How should suspected raised ICP be investigated?

Answer 32

CT head

Question 33

What is the management of raised ICP?

Answer 33

Dexamethasone to reduce cerebral oedema 
Stereotactic radiotherapy (will need dex still due to localise inflammation for radiation)

Discussion with neurosurgery

Question 34

What are the risk factors for bowel obstruction in cancer?

Answer 34

Bowel Cancer

Metastatic disease

Question 35

How does bowel obstruction present?

Answer 35

Abdominal Pain
Distention
Anorexia
Absolute constipation of both flatus and solids
Vomiting
Symptoms generally worsen over time
Can get overflow diarrhoea secondary to bacterial overgrowth in blocked faecal matter

Question 36

How should bowel obstruction be investigated?

Answer 36

Abdominal X-ray

3D CT reconstruction

Question 37

How is bowel obstruction managed in cancer patients?

Answer 37

NG tube for decompression and symptoms relief
Surgical resection (only if single obstruction)
Stenting if not fit for surgery (only if single obstruction)
Gastric decompression with PEG if needed (venting percutaneous gastrostomy)
If rectal may not resect due to complicated anatomy and instead form a defunctioning colostomy

Question 38

What medications can be useful to give to someone with bowel obstruction and cancer?

Answer 38

Anti-secretory medications – Octreotide (somatostatin analogue) or anticholinergics such as glycopyrronium and buscapan
Dexamethasone may have its uses
Stool softeners and anti-emetics

Question 39

What is hyper-viscosity syndrome?

Answer 39

Increase in plasma viscosity due to protein or cells in the blood.
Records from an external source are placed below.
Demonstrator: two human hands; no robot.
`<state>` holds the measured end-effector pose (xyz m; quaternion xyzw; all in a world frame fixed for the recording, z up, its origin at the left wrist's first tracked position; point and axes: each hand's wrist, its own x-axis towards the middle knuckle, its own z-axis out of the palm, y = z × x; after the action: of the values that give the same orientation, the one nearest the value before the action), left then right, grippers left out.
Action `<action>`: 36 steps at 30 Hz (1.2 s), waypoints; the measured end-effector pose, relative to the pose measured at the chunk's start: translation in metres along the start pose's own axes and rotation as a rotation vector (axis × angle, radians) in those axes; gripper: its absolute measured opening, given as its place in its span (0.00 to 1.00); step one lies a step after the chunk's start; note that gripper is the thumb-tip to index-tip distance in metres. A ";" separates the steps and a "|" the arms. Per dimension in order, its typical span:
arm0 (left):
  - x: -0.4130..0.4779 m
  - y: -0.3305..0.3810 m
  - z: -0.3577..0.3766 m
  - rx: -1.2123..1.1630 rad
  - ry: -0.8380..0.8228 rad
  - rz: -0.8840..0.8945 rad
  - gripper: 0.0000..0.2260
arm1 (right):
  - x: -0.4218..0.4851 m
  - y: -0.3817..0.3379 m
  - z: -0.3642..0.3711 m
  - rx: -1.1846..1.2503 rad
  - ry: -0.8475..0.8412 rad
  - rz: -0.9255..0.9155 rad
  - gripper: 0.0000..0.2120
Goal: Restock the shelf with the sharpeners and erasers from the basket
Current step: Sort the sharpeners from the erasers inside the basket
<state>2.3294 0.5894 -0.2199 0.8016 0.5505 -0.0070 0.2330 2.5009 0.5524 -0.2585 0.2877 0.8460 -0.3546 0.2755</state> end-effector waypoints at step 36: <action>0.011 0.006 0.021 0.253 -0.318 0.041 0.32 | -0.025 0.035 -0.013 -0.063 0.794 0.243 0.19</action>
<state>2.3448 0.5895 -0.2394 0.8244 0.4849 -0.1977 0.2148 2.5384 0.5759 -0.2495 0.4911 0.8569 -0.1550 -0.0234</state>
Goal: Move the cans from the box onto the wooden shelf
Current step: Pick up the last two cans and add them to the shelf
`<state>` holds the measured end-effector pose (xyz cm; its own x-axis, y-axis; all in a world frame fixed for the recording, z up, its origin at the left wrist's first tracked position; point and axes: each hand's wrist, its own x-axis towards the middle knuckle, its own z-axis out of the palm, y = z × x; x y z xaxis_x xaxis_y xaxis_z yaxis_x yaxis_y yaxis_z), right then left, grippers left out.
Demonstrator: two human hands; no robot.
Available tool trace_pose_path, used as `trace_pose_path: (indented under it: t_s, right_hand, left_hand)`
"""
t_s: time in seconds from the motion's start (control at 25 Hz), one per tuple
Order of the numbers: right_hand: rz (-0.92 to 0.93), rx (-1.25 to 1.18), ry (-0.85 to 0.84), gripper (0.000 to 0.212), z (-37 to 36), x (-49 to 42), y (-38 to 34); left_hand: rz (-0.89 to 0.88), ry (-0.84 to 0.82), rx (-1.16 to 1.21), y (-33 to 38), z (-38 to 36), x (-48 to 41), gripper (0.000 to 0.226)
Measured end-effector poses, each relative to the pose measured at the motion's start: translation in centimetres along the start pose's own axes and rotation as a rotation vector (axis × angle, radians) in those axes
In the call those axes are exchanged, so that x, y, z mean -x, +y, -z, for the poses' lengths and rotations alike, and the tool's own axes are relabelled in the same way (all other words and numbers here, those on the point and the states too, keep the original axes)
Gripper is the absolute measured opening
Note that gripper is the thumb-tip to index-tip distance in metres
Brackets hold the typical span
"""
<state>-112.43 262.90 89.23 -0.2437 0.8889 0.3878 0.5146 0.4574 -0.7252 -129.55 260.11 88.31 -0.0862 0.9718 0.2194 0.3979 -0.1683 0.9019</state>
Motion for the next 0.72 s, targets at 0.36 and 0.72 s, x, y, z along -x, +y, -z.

Note different cells and proteins have varying levels of stickiness so for some it takes only a small increase to cause Hyperviscosity whilst for others it takes a lot more.

Question 40

What causes hyperviscosity syndrome?

Answer 40

Polycythaemia haematocrit > 50
Leucocytosis >100
Immunoglobulins in myeloma
Drugs such as COCP, diuretics, IV IG, erythropoietin, chemo and radio-contrast media

Question 41

What are the clinical features of hyperviscosity syndrome?

Answer 41

Lethargy and confusion 
Reduced cognition and CNS disturbance 
Chest pain 
Abdominal pain 
Spontaneous GI/GU bleeding 
Faints 
Visual disturbances (like looking through watery car window)

Question 42

How is hyperviscosity syndrome managed?

Answer 42

Urgent treatment 
Fluids 
Treatment of underlying cause 
Polycythaemia – venesection 
Leucocytosis – leukapheresis usually with hydroxycarbamide 
Plasmapheresis of non-cellular component

Question 43

What scoring system is used to diagnose tumour lysis syndrome?

Answer 43

Diagnosis made by the Cairo-Bishop scoring system when 1 or more laboratory finding – raised urate, phosphate, potassium, or low calcium and 1 or more clinical finding – increased creatinine (1.5 x normal), cardiac arrhythmia or seizure.